It is an indication of just how important the Communist Party believed the “symbolic representation” of Mandela was at this period, and thereafter. He became the principle symbol of resistance to apartheid which the SACP would promote, having carefully distanced him from their party.

As Mandela’s days draw to a close, the ANC remains determined to embellish its credibility with his legacy – just as the SACP did all those years ago.

The ANC Spearheads Revolution: Leaflet issued by the ANC, May 1963

The ANC Spearheads
Revolution
Leballo? No!

The South African people are at war with Verwoerd. Twelve million people will be slaves no longer. For three hundred years the Whites have refused to hear our voice. The ways of peace have failed. Now we fight to be free. The Verwoerd government has made it impossible for us to win our birthright any other way.

The ANC tells the people straight: the struggle that will free us is a long, hard job.

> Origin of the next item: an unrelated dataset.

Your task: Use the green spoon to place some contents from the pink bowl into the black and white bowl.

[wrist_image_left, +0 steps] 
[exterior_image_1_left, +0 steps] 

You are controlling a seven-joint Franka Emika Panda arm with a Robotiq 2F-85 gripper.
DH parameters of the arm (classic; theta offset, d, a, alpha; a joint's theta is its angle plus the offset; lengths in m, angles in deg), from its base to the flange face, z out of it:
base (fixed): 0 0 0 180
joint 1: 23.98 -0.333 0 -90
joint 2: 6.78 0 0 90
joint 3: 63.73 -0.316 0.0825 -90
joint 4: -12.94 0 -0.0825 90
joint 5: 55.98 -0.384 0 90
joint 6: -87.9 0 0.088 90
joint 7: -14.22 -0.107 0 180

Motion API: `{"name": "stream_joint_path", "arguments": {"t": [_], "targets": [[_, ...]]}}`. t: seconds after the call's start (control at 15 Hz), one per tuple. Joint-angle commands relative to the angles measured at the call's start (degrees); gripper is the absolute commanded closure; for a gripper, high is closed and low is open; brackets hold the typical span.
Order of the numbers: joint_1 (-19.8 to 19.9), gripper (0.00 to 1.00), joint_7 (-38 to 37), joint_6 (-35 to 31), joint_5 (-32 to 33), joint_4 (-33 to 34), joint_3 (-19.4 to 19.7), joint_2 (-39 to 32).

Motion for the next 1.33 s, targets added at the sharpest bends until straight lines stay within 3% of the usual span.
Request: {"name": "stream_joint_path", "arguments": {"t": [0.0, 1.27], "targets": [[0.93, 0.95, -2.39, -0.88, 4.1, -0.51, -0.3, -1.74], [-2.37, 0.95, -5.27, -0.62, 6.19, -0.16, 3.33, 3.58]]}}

Do not be deceived by men who talk big with no thought for tomorrow. Freedom is not just a matter of strong words. Neither is it simply brave men and heroic deeds. Impatience, which makes men lose their heads, will not bring freedom.

The White Supremacy state is powerful and has tried to prepare itself for revolution. It has money, it is well-organised, well-armed. Verwoerd and his henchmen will not be frightened out of power.

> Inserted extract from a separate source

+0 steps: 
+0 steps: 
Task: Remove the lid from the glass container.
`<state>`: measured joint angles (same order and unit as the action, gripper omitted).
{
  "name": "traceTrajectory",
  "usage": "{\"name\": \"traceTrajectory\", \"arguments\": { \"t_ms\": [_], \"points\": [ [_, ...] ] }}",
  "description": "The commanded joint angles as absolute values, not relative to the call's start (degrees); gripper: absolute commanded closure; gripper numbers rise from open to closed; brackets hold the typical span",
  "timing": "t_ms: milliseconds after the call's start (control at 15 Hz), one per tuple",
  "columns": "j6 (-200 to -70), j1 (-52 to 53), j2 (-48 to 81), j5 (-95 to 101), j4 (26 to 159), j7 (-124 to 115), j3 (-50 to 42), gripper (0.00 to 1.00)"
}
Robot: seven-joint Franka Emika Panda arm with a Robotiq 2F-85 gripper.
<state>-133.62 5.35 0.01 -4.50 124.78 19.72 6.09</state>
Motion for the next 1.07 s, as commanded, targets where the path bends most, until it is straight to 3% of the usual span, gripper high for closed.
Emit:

TO DESTROY VERWOERD WE MUST DESTROY THE INSTRUMENTS OF WHITE POWER.

We will not win until we destroy the forces that make the White state powerful. We must break the instruments of oppression, take them over, and use them to smash White baasskap.

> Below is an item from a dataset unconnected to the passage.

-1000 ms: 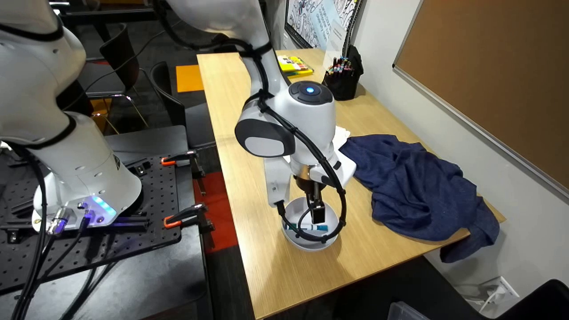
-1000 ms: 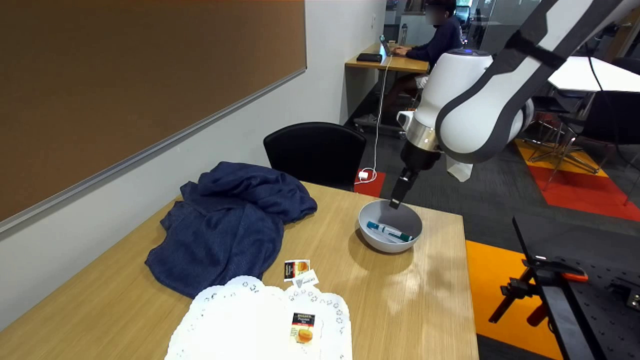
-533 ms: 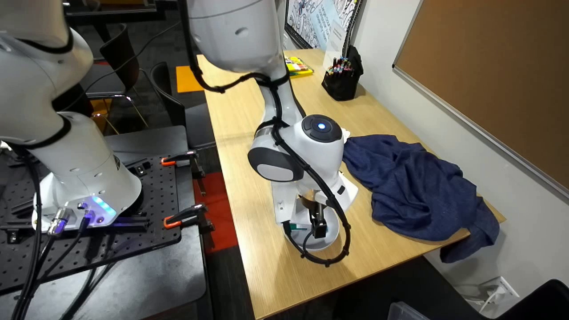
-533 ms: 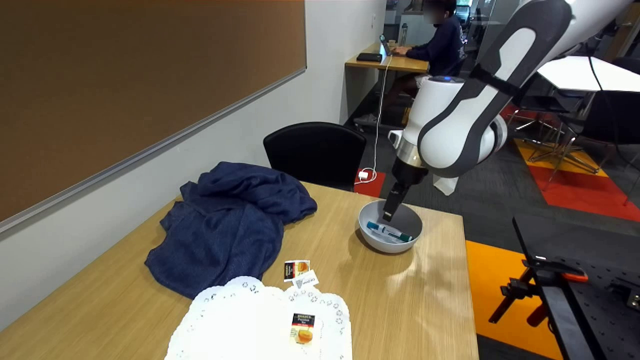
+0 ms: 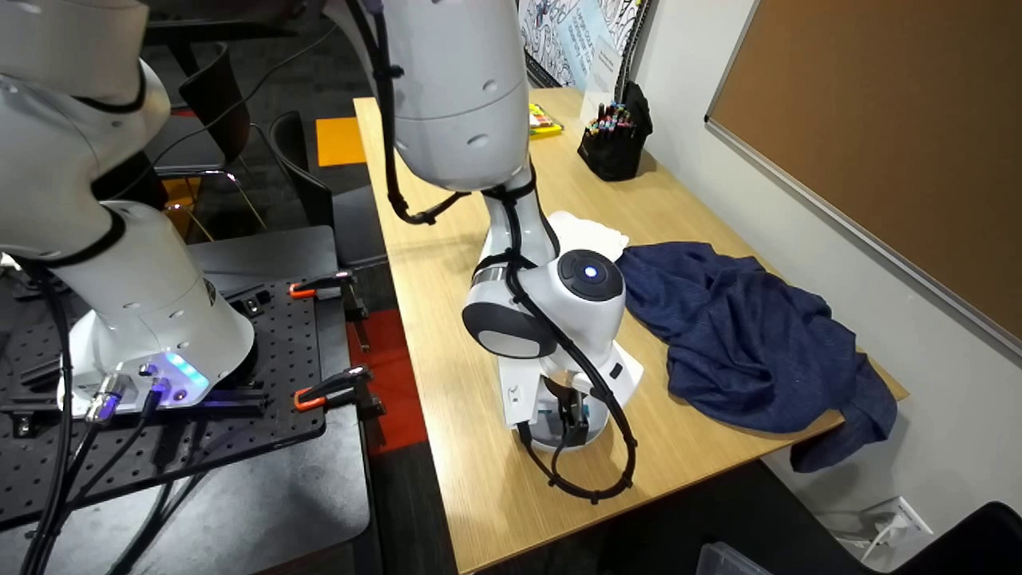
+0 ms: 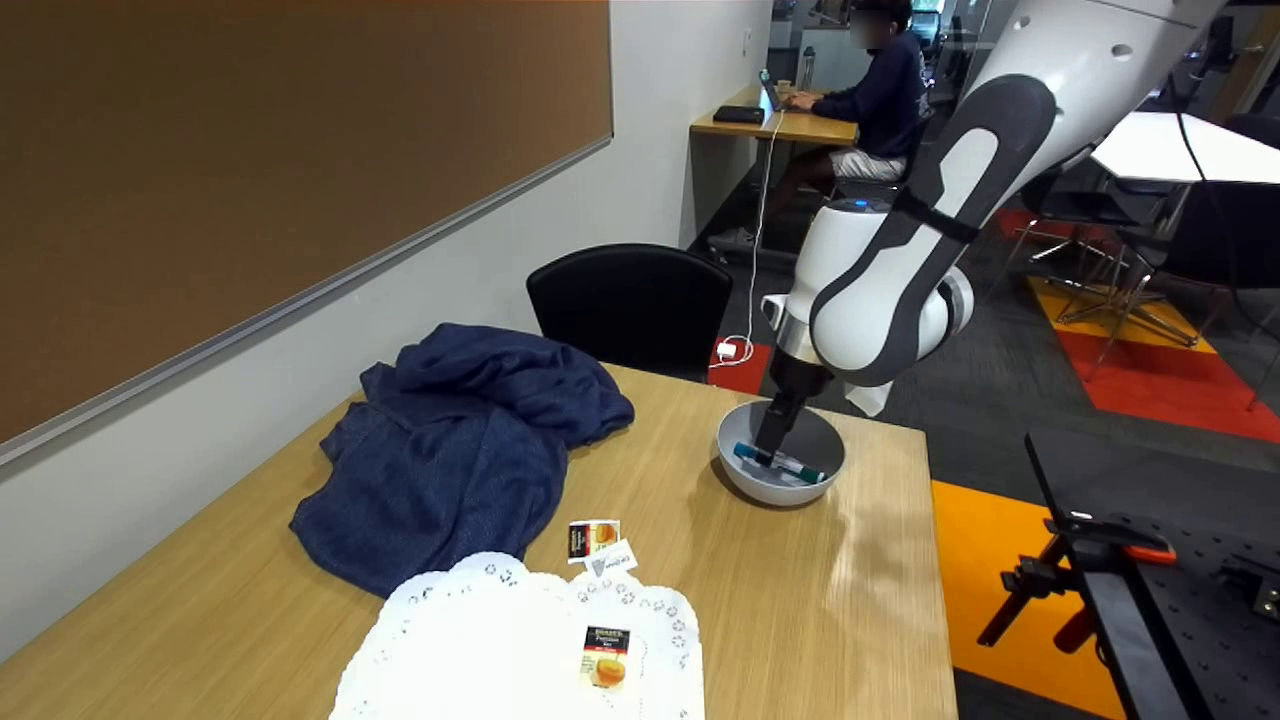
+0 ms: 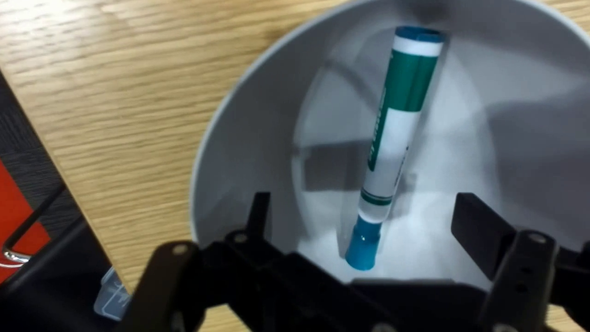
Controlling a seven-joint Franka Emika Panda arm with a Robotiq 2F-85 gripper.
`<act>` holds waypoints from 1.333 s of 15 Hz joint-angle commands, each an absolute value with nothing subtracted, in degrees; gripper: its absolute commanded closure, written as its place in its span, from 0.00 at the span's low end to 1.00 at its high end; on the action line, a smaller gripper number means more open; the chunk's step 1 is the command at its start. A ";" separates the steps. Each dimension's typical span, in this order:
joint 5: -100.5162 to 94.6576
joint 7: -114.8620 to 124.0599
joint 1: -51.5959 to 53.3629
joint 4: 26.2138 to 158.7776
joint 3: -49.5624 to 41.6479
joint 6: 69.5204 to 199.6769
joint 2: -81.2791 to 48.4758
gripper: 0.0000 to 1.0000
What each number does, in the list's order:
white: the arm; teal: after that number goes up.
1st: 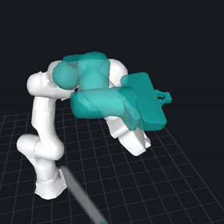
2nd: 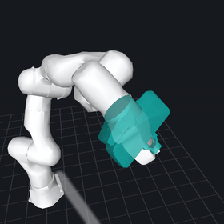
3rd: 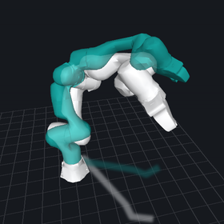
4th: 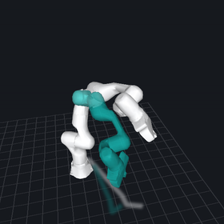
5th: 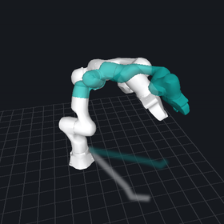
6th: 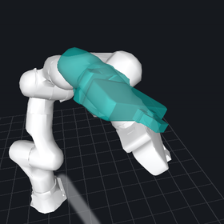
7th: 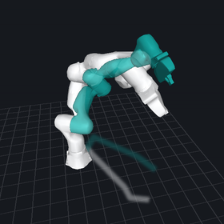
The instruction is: Put the marker on the table
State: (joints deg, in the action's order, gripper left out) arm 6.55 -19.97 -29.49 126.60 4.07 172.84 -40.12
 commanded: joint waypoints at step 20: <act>3.62 -5.76 -12.75 133.77 -7.16 173.83 -30.57 0.95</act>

WHAT ARE THE INSTRUMENTS OF WHITE POWER?

They are the army, the mines, the railways, the docks, the factories, the farms, the police, the whole administration.

HOW ARE [WE] TO SMASH THEM?

With planned, strategic violence. Already scared, the Whites are on the look-out. We must outwit them. We must hit them when they are not looking. We must strike where they do not expect it. We must hit them hardest where they are soft.

Organised Violence
Will Smash Apartheid!

The Leballo way is useless

Young men, brave and impatient for freedom have joined PAC and POQO. The nation needs brave men! We are all impatient, thirsty for

freedom. But impatience alone leads to recklessness, and recklessness can lose us the battle. The Leballo way is useless, worse than useless.

LEBALLO TALKS OF FREEDOM IN 1963

From Basutoland, Potlako Leballo challenges Vorster and says: “Our revolutionary council is discussing the time and manner in which positive action will be launched. It is imminent.” Any sane man knows that the struggle will be longer than the eight months left this year. It took the Algerians seven years to get rid of the French. We will not smash Verwoerd in a day. Instead of organising, Leballo incites our bravest men to rush unarmed into the guns of Verwoerd as if freedom was a Christmas present.

LEBALLO TALKS TOO MUCH

Leballo has always been a boaster. He is confused: he says one thing today and denies it tomorrow. Now he has betrayed his people. Either Leballo genuinely believes there will be freedom in one action – in which case he is wrong, and other men will die for his mistakes, or else he knows the revolution will take time, but for some mysterious reason wants to deceive us.

THE PAC LEADERS FIGHT AMONG THEMSELVES

There is no room in freedom organisations for ambitious men out for their own gain. The PAC leadership has shown it cannot work together. They expel a Philip Kgosane then a Madzunya. Next Leballo will expel Sobukwe. Can we trust these men? They talk the loudest, and think the least; they say one thing and mean another. Revolution is serious business. These men – vain, squabbling and confused – will waste our noblest soldiers as if they were toys.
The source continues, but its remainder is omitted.